Among six CAIX and HIF1A parameters, CAIX tissue mRNA had the highest hazard ratio for OS (8.04, 95%CI 2.45-26.39, p < 0.001). Fifty percent patients with high blood and tissue CAIX mRNA level and high blood HIF1A mRNA were survived at least 470 days, while 50% patients with high CAIX protein and tissue HIF1A mRNA were survived at least 475 days.

Predictive Model for Survival

Based on linear relationship availability between variables and survival outcome, for OS, only CAIX blood mRNA, CAIX tissue mRNA, CAIX soluble protein, HIF1A blood mRNA, HIF1A tissue mRNA, histopathological grade, surgical status, and tumor types were eligible for modeling. For PFS, only neoadjuvant chemotherapy type and surgical status are eligible, thus eliminating the need for further analysis.
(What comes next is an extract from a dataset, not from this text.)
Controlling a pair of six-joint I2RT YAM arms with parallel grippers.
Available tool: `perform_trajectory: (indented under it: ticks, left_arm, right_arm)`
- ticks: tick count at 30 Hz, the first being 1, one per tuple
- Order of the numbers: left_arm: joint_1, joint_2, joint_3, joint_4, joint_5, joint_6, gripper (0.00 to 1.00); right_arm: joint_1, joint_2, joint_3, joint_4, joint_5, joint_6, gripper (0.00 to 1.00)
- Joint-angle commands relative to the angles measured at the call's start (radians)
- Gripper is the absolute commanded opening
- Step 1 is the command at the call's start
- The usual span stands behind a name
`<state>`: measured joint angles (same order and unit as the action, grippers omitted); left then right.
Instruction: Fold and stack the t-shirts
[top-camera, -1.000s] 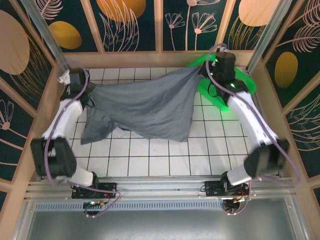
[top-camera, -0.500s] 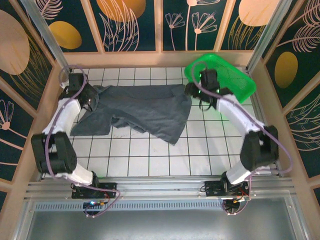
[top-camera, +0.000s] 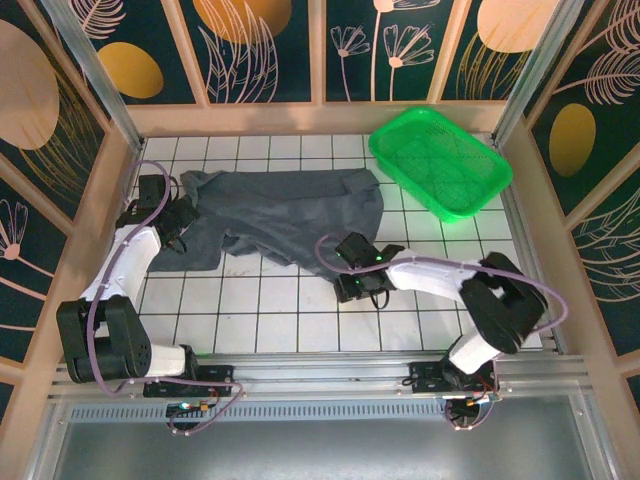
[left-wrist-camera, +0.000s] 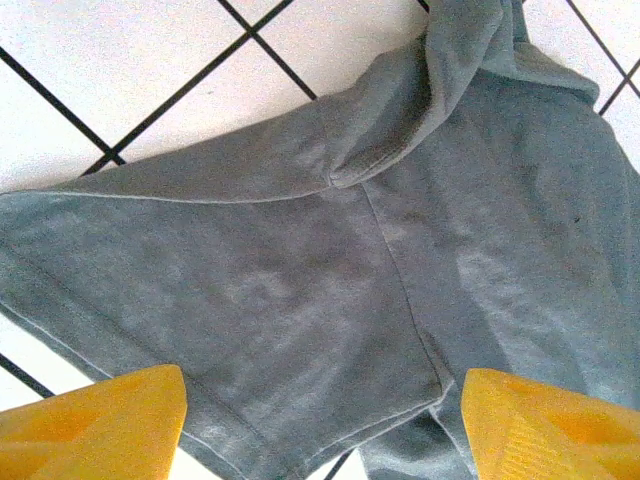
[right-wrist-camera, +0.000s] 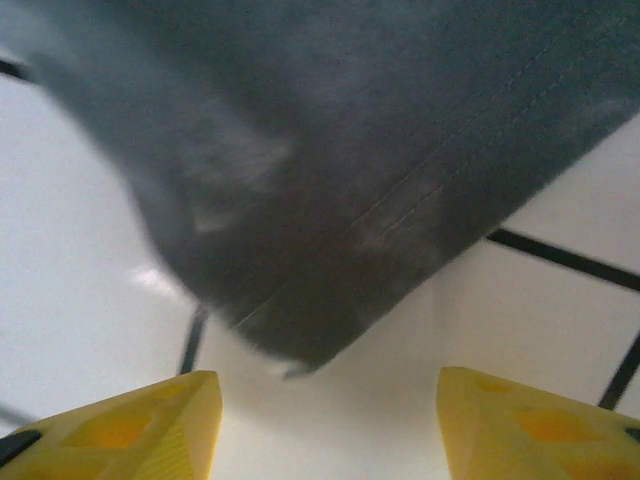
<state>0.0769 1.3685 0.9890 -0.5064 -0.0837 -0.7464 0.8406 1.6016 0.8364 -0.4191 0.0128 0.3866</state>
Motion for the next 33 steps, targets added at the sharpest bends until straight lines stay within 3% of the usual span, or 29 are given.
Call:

Based on the absence of multicollinearity, covariates eligible for the model (r < 0.7) were CAIX blood mRNA, CAIX tissue mRNA, CAIX protein, HIF1A blood mRNA, HIF1A tissue mRNA, histological grade, and surgical status. Continuous data of CAIX tissue mRNA, CAIX protein, and HIF1A tissue mRNA are also eligible. One important note is that the categorical (coded) data of CAIX blood mRNA and HIF1A blood mRNA turned to be similarly coded. Hence, both variables cannot be entered into the same model (Supp. 6).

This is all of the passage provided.